■ **Task description**
In the lines below, find the one that contains "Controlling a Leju" and write it out exactly, along with every line that follows it.

■ **Data section**
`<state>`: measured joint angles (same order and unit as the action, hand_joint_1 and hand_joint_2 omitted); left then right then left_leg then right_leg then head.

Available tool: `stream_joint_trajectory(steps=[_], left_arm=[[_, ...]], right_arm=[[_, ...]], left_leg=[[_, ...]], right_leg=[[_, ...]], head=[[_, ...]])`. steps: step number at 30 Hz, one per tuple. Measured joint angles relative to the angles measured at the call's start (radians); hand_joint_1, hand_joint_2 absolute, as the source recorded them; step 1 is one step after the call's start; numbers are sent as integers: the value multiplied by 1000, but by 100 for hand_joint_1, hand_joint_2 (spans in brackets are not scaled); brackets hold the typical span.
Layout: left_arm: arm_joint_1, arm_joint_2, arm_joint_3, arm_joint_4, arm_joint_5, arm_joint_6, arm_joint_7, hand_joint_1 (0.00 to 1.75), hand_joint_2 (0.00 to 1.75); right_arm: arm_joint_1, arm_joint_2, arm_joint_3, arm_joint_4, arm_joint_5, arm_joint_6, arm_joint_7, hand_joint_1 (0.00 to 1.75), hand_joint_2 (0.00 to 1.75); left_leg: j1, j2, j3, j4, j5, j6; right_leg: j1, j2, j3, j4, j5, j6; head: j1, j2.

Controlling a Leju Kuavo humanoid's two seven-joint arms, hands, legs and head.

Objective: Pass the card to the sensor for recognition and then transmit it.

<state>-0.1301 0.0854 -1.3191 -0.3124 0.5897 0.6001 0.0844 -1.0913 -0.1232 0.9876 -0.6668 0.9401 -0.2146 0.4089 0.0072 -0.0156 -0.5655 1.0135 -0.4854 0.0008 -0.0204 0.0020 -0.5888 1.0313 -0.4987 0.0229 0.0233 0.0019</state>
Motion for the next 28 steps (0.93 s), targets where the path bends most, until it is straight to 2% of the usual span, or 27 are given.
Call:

■ **Response to the task**
Controlling a Leju Kuavo humanoid's two seven-joint arms, hands, legs and head.

Objective: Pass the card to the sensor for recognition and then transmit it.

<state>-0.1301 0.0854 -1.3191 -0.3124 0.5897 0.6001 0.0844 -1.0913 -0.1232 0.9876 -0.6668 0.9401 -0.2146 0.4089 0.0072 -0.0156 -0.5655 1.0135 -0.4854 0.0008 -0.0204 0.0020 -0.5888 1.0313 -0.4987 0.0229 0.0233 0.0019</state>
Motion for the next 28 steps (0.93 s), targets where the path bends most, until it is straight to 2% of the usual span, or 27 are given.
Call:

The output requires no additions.